I read him The Times Correspondent’s report, the paragraph about David being on loan to his father. But all he said was, The Whitaker Theory. It crops up whenever anybody writes about that man.’ And then he was moving towards the door. ‘Well, I’ve done what I promised, and that’s that.’ He held out his hand. ‘Sad about David Whitaker, very sad. Good boy — lots of character.’ He shook my hand briefly, cast a quick glance at the envelope still lying unopened on my desk and then went to the door. His last words to me as I saw him out were: ‘It’s a tricky business — oil. Lot of money involved; politics, too. And if he was operating anywhere near the Hadd-Saraifa border … Well, you’d understand if you’d ever been out there.’ He said it in a fatherly way as though he were giving me some sound advice.
I was reluctant to let him go. That little Welsh sea captain was stuffed full of all the gossip of the Gulf if I could only have wrung it out of him. But I don’t think he wanted to talk and anyway I was anxious to find out what that envelope contained. The covering letter had given me no real indication.
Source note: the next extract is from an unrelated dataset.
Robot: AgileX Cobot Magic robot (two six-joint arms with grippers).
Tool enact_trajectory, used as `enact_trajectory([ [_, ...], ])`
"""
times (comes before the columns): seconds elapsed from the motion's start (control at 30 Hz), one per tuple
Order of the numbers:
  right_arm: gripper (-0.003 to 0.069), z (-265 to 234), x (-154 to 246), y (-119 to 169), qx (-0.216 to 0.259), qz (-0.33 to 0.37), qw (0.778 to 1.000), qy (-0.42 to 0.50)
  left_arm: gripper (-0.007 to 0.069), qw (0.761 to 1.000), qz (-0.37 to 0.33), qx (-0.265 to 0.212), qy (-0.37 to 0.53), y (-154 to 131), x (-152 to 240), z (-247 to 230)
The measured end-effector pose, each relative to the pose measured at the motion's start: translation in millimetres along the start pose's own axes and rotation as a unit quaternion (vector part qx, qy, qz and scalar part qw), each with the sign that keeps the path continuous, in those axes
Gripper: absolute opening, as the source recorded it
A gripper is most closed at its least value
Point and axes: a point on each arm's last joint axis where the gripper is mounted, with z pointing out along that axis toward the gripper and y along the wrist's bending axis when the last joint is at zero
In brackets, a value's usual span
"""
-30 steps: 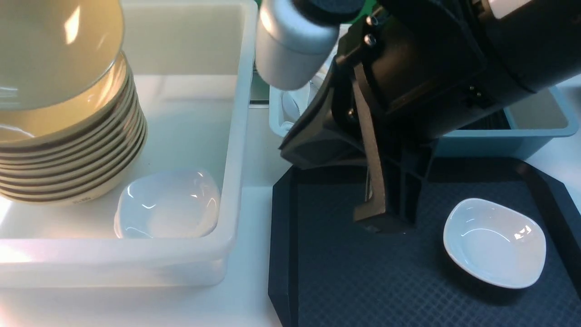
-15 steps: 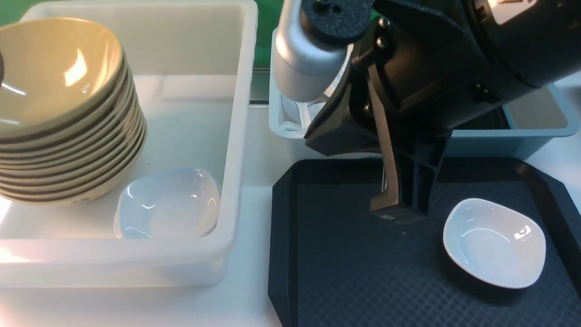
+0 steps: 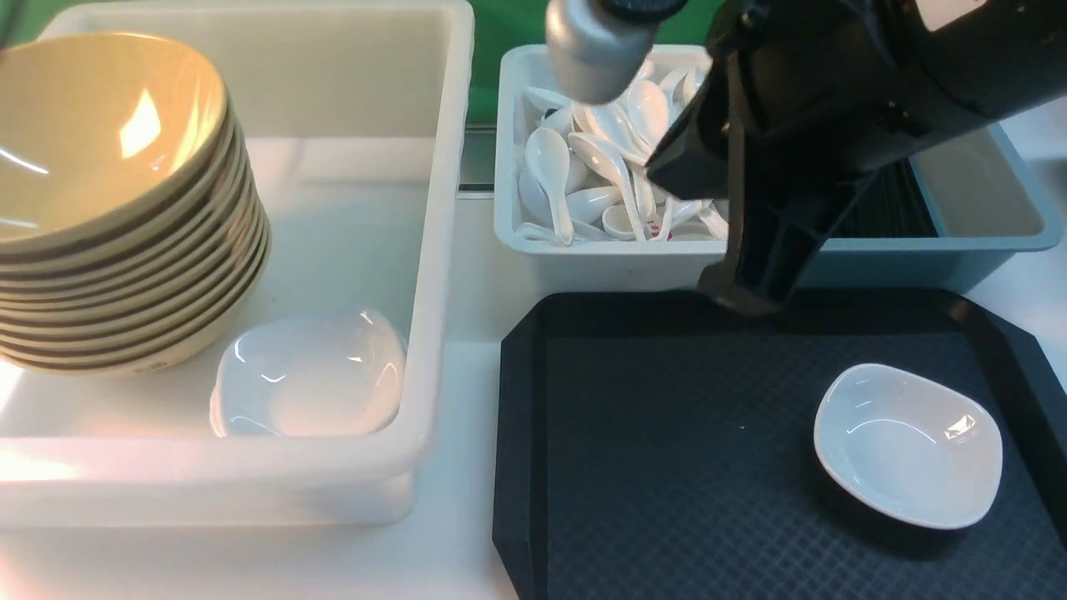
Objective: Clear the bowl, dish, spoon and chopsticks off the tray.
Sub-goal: Use the left arm to grab the plate
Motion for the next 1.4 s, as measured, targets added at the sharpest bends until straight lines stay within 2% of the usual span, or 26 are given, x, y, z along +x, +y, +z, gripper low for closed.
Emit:
enact_trajectory([
  [0.1,0.0043,-0.5,9.4,-9.8,0.044,0.029,0.998,0.045,0.0558,0.992,0.082,0.096,0.018,-64.8,8.9,5.3],
  [0.13,0.0043,-1.7,15.7,-16.1,0.060,0.054,0.995,0.055,0.0555,0.982,0.122,0.135,0.040,-95.8,18.0,14.7],
  [0.23,0.0043,-10.1,34.0,-29.0,0.087,0.101,0.989,0.065,0.0553,0.957,0.194,0.197,0.088,-155.9,41.4,40.7],
  [0.27,0.0043,-13.8,43.6,-32.9,0.096,0.122,0.985,0.071,0.0552,0.947,0.216,0.212,0.104,-176.0,50.3,51.0],
  [0.3,0.0043,-12.4,44.5,-32.3,0.095,0.124,0.985,0.073,0.0552,0.947,0.216,0.212,0.104,-176.0,50.3,51.0],
  [0.33,0.0043,-21.9,65.8,-38.3,0.111,0.160,0.978,0.082,0.0551,0.929,0.252,0.238,0.127,-214.5,69.1,72.1],
  [0.37,0.0043,-20.9,69.3,-37.6,0.110,0.162,0.977,0.087,0.0550,0.928,0.255,0.240,0.129,-218.1,71.1,74.1],
  [0.4,0.0043,-25.4,84.7,-38.5,0.114,0.181,0.972,0.097,0.0551,0.917,0.275,0.255,0.137,-241.6,84.9,85.7],
  [0.47,0.0043,-33.8,113.8,-31.6,0.107,0.213,0.965,0.110,0.0551,0.903,0.298,0.270,0.153,-276.2,109.7,111.3],
  [0.5,0.0043,-35.4,118.7,-30.1,0.105,0.215,0.965,0.111,0.0551,0.900,0.302,0.272,0.154,-280.6,113.1,112.4],
  [0.57,0.0043,-48.5,150.3,-17.6,0.104,0.242,0.958,0.116,0.0551,0.890,0.318,0.284,0.159,-313.7,142.1,141.9],
  [0.7,0.0043,-62.0,183.3,-1.6,0.115,0.272,0.949,0.112,0.0551,0.883,0.330,0.295,0.158,-344.6,176.4,173.3],
  [0.83,0.0043,-81.2,210.9,15.7,0.128,0.291,0.944,0.082,0.0551,0.887,0.316,0.304,0.144,-368.3,208.8,212.2],
  [1.0,0.0043,-95.1,227.1,26.8,0.137,0.308,0.940,0.051,0.0549,0.903,0.266,0.309,0.138,-378.5,229.0,245.0],
  [1.13,0.0043,-97.9,229.7,28.5,0.139,0.310,0.939,0.046,0.0529,0.906,0.240,0.312,0.154,-384.1,238.6,258.8],
  [1.2,0.0043,-97.1,230.1,28.8,0.138,0.310,0.939,0.048,0.0482,0.905,0.232,0.318,0.160,-389.6,238.3,260.6],
  [1.3,0.0043,-96.6,230.4,29.0,0.138,0.310,0.939,0.048,0.0363,0.898,0.246,0.324,0.170,-395.6,239.9,261.7],
  [1.37,0.0044,-96.6,230.4,29.0,0.138,0.310,0.939,0.048,0.0155,0.887,0.267,0.328,0.187,-399.4,241.0,260.7],
  [1.4,0.0044,-96.6,230.4,29.0,0.138,0.310,0.939,0.048,0.0143,0.886,0.267,0.329,0.190,-399.9,240.4,259.6],
])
You helped me once long ago. Now I’m asking you to help me again. He mentioned the envelope then and asked me to put it in a safe place and only open it in the event of his death. You ‘re the only man I feel I can trust with a thing like this. And he added, I should warn you that it’s political dynamite, and if anybody knew it was in your possession it might lead to trouble. He concluded with apologies for bothering me with his affairs, and then these words: Thank you again for helping me to a life that has suited me and that I have enjoyed. It was signed: Yours gratefully — David. I read it through again standing at my desk, and there was no escaping the significance of those final words. For some reason he had believed he was going to die. Had he been ill, suffering from some terrible disease? But that didn’t fit Griffiths’s description of him. Nervous, wrought up, even frightened — yes; but not ill. And why the secrecy anyway?
I picked up the envelope and slit it open. Inside was a typewritten letter, his Will, and two envelopes — one addressed to Sir Philip Gorde at the London Office of GODCO, the other marked: LOCATION AND SKETCH MAP. Location of what? But it wasn’t difficult to guess, for what else but the discovery of oil could be described as political dynamite in the deserts of Arabia?